On Friday, after Dia Del Nino, I left with a group of teachers on a bus to Tegucigalpa, the capital city, to see a group of guys that we have befriended who are part of a band called “Montuca Sound System.” This group of guys is very special. They are very politically minded and worldly and really fun to be around. Their frontrunner, Carlos, looks like a young Francis Ford Coppola is one of the most generous, and easygoing guys I know. Carlos has brought music to the school and has started a drumming class after school on Fridays. The kids are enthralled with him. They think he is a god. Wait a second, he might just be.
SIDENOTE: I had no idea Carlos’s band, “Montuca” was such a big deal until we went to see “El Origen” (Inception), at the movie theater and there was an ad for “Claro”, the biggest cell phone company in Honduras with Montuca Soundsystem playing in it).
I digress…. So anyway, we packed our bags, excited to get out of the heat and dust… and crime for a weekend. We stood in line to put our bags under the bus, when we noticed that the guy in front of us was checking a silver 45 mm handgun! And then another man, separate from the first, checked a black 45mm. In these situations one is not sure whether to be relieved that the weapons are being checked, or terrified that two of the men on our bus are strapped in the first place.
Six hours later, I had long forgotten the ordeal with the guns and we arrived in Tegucigalpa. “Teguce”, as the locals call it, is in the mountains where the air is much crisper (well, as crisp as the air of a city that houses 4 million people), and the temperature is cooler. The streets are serpentine. They rise and fall, and made me ache for San Francisco. The city has a great deal of history as well and it shows in the architecture varies from the standard cinder-block structures that we have been used to seeing.
On Saturday, we went to the free outdoor concert for the Festival Orgullo Catracho (Honduran Pride Festival) in central park and enjoyed some sunshine.
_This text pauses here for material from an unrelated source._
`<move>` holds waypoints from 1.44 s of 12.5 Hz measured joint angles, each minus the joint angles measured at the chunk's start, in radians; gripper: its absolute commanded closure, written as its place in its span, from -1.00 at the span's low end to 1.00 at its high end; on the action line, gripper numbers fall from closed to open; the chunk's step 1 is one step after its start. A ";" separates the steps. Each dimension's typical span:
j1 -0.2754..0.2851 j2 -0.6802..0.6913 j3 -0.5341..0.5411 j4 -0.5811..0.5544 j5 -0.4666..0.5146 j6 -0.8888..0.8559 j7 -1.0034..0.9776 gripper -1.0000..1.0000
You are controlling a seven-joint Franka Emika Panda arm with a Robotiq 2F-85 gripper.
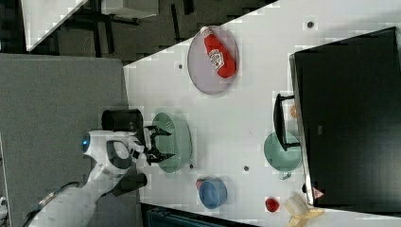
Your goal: Drag strainer left to right.
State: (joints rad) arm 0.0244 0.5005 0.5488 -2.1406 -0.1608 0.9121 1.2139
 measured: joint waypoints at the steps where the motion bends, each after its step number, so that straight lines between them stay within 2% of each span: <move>1: 0.002 0.033 -0.013 0.002 0.010 0.025 0.003 -1.00; 5: 0.038 0.084 -0.092 -0.016 -0.015 0.078 0.016 -1.00; 9: 0.033 0.080 -0.103 -0.025 -0.030 0.100 0.029 -1.00; 11: 0.025 0.077 -0.123 -0.039 0.003 0.113 0.036 -1.00; 13: -0.001 0.056 -0.116 -0.066 -0.014 0.106 0.036 -1.00; 18: 0.004 -0.046 -0.166 -0.129 0.002 0.121 0.036 -1.00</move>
State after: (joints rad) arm 0.0281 0.4548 0.3828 -2.2695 -0.1587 1.0332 1.2500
We spent the afternoon in the oldest bar in Teguce where the back porch may just be your neighbor’s garage, had a clothesline with old ragss drying on it and a tree growing through the middle of its ribbed metal roof. Their signature drink is an unidentified pink beverage called “el calambre,” which roughly translates to “the leg cramp.” Two “calambres” later and the origin of its namesake was clear.
That night ate one of the best meals of my life at a little restaurant called, “Habia Una Vez” (There Was a Time). It was a real restaurant and I felt like I was in Manhattan. The restaurant also serves as a gallery for local artists and had incredible paintings and drawings. One of the owners is Peruvian and one is French and they feature a contemporary international cuisine that blew our minds after having spent months eating refried beans and baleadas. Highlights included: smoke salmon wrapped around cream cheese and a slice of peach, a spicy ceviche, and bacon wrapped shrimp with apple sauce. Delish.
The weekend was a much-needed break from Cofradia and left me feeling really recharged. Plus, we got to stay in a hotel with, just wait, HOT WATER! Taking my first hot shower in months made me feel reborn….like, in the way that the Christians talk about it. Plus, I got my money’s worth from that hotel. I took 5 showers in a period of 2 days. Wasting water…. maybe. Feeling of entitlement… for sure. I do believe, however, that I have paid back the universe enough in free labor for the benefit of Honduran children. Ya, I deserve five showers.